## What needs to be done
Of all the lines in these entries, count those that contain "block" and give only the total.
---------- Dataset extract ----------
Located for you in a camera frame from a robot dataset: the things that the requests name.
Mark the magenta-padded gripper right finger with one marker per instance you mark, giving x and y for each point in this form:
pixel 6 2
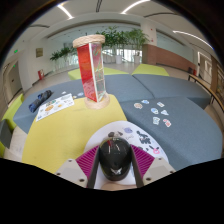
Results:
pixel 145 163

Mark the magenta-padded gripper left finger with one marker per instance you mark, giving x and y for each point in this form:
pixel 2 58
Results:
pixel 86 161

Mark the black computer mouse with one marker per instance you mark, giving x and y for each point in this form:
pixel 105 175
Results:
pixel 115 158

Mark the white printed mouse pad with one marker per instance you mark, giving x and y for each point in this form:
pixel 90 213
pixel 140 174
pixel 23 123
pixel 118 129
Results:
pixel 100 133

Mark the small printed sticker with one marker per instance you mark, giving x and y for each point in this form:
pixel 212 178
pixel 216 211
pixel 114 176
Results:
pixel 167 122
pixel 154 110
pixel 138 105
pixel 145 101
pixel 156 120
pixel 164 112
pixel 160 104

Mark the white sticker sheet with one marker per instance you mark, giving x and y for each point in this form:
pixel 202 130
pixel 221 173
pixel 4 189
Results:
pixel 55 106

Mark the small round blue sticker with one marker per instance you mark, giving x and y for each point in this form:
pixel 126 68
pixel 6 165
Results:
pixel 80 94

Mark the small white sticker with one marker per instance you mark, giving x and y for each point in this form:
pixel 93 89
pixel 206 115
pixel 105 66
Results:
pixel 63 92

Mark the dark blue folded umbrella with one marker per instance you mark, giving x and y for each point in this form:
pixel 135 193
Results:
pixel 39 100

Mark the large grey upholstered bench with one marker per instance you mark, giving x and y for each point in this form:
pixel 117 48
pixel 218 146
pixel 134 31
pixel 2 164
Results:
pixel 123 86

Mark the dark grey seat block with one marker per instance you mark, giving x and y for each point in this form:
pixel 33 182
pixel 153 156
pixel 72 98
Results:
pixel 5 133

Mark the lime green seat block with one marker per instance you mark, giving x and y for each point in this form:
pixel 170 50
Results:
pixel 13 111

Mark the lime green upholstered bench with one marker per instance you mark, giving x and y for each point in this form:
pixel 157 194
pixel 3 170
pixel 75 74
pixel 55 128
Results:
pixel 150 69
pixel 113 71

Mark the red fire extinguisher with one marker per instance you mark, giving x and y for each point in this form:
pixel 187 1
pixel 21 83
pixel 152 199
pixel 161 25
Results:
pixel 40 74

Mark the row of potted plants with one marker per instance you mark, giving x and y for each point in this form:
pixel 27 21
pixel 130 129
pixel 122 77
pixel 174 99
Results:
pixel 133 38

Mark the green exit sign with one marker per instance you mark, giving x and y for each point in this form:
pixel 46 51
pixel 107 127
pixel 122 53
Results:
pixel 15 51

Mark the ceiling light strips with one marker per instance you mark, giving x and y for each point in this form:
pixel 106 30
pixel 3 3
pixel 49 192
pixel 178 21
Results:
pixel 63 10

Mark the wooden bench with black frame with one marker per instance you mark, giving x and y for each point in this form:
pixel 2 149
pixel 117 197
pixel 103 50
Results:
pixel 206 87

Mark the framed wall sign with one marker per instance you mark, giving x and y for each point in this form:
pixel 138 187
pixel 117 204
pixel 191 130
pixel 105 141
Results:
pixel 39 52

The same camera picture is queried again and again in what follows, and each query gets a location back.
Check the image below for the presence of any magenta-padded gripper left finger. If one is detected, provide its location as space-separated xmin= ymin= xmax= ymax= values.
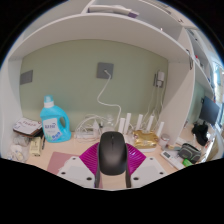
xmin=56 ymin=141 xmax=103 ymax=189

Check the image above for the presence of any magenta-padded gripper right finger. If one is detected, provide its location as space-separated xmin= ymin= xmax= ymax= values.
xmin=124 ymin=142 xmax=168 ymax=189

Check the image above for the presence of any black computer mouse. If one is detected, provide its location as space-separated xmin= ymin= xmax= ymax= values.
xmin=98 ymin=131 xmax=128 ymax=176

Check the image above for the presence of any gold foil bag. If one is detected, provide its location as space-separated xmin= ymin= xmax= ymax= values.
xmin=132 ymin=129 xmax=159 ymax=150

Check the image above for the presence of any small round white jar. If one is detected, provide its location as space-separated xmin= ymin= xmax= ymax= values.
xmin=158 ymin=133 xmax=171 ymax=149

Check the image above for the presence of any white remote control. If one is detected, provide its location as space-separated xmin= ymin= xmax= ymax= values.
xmin=160 ymin=149 xmax=183 ymax=170

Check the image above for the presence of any white router with antennas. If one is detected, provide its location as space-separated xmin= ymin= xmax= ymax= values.
xmin=117 ymin=112 xmax=166 ymax=153

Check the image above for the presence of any black pen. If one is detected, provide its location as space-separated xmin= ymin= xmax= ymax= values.
xmin=41 ymin=134 xmax=47 ymax=151

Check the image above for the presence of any blue detergent bottle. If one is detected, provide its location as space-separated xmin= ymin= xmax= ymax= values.
xmin=39 ymin=95 xmax=72 ymax=144

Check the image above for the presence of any small green bottle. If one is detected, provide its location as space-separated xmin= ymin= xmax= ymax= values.
xmin=181 ymin=158 xmax=194 ymax=168

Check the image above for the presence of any dark grey zip pouch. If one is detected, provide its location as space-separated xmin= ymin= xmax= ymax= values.
xmin=177 ymin=143 xmax=202 ymax=164

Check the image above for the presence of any small yellowish box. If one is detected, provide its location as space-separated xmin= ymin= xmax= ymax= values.
xmin=29 ymin=136 xmax=43 ymax=157

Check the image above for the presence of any black bag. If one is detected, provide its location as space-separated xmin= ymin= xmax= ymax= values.
xmin=191 ymin=122 xmax=209 ymax=147

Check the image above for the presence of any stack of books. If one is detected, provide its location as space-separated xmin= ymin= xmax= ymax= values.
xmin=12 ymin=117 xmax=44 ymax=138

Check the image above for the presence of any crumpled clear plastic bag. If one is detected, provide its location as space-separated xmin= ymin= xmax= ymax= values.
xmin=8 ymin=133 xmax=33 ymax=163

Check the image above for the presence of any dark computer monitor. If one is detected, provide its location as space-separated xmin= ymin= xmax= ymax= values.
xmin=198 ymin=95 xmax=222 ymax=127

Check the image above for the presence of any white cable from wall socket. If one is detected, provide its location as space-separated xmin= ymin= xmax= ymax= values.
xmin=96 ymin=69 xmax=123 ymax=121

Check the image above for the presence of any thin white charger cable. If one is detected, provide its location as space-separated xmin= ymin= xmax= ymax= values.
xmin=146 ymin=84 xmax=166 ymax=128

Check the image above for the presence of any white wall charger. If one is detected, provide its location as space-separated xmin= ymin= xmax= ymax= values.
xmin=153 ymin=70 xmax=166 ymax=88

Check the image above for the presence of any grey wall socket plate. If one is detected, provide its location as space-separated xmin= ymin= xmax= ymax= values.
xmin=96 ymin=61 xmax=115 ymax=80

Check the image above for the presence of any grey blank wall plate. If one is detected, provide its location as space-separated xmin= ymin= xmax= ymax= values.
xmin=19 ymin=69 xmax=34 ymax=86

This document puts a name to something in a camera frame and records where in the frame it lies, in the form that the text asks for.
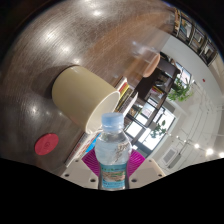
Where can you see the low dark shelf unit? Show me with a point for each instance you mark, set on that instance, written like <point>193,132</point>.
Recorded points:
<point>156,86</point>

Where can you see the potted green plant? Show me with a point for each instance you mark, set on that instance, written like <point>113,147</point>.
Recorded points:
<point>180,90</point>

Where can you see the blue-covered book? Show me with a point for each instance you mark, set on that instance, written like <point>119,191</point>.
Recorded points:
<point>95,140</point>

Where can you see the green plant in white pot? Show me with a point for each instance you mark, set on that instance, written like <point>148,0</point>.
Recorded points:
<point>159,129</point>

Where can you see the ceiling air conditioner unit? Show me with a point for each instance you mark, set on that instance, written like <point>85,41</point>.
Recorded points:
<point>169,156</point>

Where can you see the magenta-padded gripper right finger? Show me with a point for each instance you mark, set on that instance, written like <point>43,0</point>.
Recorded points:
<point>146,171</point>

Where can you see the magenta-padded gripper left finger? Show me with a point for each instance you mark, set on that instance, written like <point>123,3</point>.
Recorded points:
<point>80,173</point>

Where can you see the tall bookshelf with books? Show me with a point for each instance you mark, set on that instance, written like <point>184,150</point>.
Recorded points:
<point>195,35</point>

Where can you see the clear water bottle blue cap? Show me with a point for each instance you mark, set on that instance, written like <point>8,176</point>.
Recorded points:
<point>113,150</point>

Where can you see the group of ceiling spotlights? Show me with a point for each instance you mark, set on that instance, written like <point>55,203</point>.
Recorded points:
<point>209,151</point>

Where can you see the yellow-spined book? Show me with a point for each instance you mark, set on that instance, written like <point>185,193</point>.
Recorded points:
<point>124,95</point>

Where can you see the cream ceramic cup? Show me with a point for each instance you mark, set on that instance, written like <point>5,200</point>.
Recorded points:
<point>80,95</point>

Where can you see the white book with red spine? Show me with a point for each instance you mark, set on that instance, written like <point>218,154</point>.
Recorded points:
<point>120,84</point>

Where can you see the flat round red coaster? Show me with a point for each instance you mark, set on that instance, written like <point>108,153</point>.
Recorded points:
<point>46,144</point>

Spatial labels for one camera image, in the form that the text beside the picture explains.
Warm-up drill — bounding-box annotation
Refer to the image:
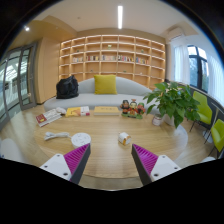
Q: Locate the yellow cushion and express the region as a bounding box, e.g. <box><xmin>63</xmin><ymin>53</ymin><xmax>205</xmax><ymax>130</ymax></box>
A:
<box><xmin>93</xmin><ymin>74</ymin><xmax>118</xmax><ymax>95</ymax></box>

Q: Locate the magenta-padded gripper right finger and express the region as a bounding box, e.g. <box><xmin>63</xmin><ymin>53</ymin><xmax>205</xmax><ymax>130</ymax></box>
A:
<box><xmin>130</xmin><ymin>143</ymin><xmax>183</xmax><ymax>186</ymax></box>

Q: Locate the white and gold charger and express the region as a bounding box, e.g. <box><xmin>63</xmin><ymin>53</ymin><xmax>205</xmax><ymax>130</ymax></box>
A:
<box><xmin>117</xmin><ymin>131</ymin><xmax>132</xmax><ymax>146</ymax></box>

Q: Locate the small white jar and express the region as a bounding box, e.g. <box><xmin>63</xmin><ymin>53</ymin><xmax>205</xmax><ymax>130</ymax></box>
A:
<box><xmin>152</xmin><ymin>113</ymin><xmax>164</xmax><ymax>127</ymax></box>

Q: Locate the red and white magazine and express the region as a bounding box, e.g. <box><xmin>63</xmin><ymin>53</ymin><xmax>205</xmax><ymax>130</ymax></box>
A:
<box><xmin>35</xmin><ymin>108</ymin><xmax>63</xmax><ymax>128</ymax></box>

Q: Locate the green chair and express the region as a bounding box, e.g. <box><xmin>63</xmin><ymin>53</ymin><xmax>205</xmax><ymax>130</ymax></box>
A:
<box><xmin>203</xmin><ymin>118</ymin><xmax>224</xmax><ymax>158</ymax></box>
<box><xmin>189</xmin><ymin>90</ymin><xmax>214</xmax><ymax>134</ymax></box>

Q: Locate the colourful figurine set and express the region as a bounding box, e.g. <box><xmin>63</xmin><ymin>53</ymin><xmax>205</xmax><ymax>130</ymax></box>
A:
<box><xmin>119</xmin><ymin>98</ymin><xmax>147</xmax><ymax>120</ymax></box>

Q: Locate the grey framed glass door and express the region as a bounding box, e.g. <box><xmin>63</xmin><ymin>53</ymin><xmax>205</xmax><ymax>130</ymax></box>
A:
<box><xmin>0</xmin><ymin>42</ymin><xmax>38</xmax><ymax>129</ymax></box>

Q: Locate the plain yellow book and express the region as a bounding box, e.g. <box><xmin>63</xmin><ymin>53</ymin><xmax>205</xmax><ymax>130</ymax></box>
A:
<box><xmin>93</xmin><ymin>106</ymin><xmax>121</xmax><ymax>117</ymax></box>

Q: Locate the dark framed window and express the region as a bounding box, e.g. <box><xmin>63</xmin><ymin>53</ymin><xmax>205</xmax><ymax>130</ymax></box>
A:
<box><xmin>187</xmin><ymin>45</ymin><xmax>210</xmax><ymax>93</ymax></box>

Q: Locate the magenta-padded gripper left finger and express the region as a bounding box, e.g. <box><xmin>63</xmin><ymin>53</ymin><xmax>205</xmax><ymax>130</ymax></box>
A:
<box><xmin>39</xmin><ymin>143</ymin><xmax>92</xmax><ymax>185</ymax></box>

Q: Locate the potted green plant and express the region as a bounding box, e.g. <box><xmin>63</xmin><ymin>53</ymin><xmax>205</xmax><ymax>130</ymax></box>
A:
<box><xmin>143</xmin><ymin>81</ymin><xmax>202</xmax><ymax>130</ymax></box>

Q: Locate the round white power strip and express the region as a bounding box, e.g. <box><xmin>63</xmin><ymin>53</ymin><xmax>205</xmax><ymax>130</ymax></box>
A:
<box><xmin>70</xmin><ymin>132</ymin><xmax>92</xmax><ymax>149</ymax></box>

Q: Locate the wooden shelf unit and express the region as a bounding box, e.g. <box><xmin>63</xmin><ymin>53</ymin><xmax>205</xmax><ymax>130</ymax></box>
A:
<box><xmin>58</xmin><ymin>34</ymin><xmax>167</xmax><ymax>90</ymax></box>

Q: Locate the long ceiling light strip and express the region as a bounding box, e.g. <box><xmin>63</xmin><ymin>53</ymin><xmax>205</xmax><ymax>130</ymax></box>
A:
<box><xmin>117</xmin><ymin>5</ymin><xmax>124</xmax><ymax>30</ymax></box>

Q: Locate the white paper packet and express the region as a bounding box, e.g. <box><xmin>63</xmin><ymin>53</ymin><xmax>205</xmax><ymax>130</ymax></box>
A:
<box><xmin>54</xmin><ymin>106</ymin><xmax>67</xmax><ymax>116</ymax></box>

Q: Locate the light grey curved sofa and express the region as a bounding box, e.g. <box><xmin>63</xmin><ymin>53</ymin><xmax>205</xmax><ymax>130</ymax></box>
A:
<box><xmin>43</xmin><ymin>76</ymin><xmax>159</xmax><ymax>113</ymax></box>

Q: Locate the white power strip cable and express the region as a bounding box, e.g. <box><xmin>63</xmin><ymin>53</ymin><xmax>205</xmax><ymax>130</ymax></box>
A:
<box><xmin>43</xmin><ymin>131</ymin><xmax>73</xmax><ymax>141</ymax></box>

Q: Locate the white air conditioner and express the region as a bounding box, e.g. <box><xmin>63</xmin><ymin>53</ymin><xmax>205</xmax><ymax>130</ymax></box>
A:
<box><xmin>166</xmin><ymin>27</ymin><xmax>186</xmax><ymax>43</ymax></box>

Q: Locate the white chair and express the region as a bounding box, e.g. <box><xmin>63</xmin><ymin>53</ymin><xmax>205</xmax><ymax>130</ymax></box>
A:
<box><xmin>0</xmin><ymin>138</ymin><xmax>27</xmax><ymax>164</ymax></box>

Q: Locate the black bag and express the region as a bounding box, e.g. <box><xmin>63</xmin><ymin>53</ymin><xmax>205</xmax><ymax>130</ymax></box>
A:
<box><xmin>55</xmin><ymin>75</ymin><xmax>80</xmax><ymax>100</ymax></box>

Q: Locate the white sheer curtain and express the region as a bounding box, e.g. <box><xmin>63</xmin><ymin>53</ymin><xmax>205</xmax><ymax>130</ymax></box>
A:
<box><xmin>173</xmin><ymin>44</ymin><xmax>191</xmax><ymax>84</ymax></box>
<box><xmin>207</xmin><ymin>54</ymin><xmax>224</xmax><ymax>108</ymax></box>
----------
## Expected output
2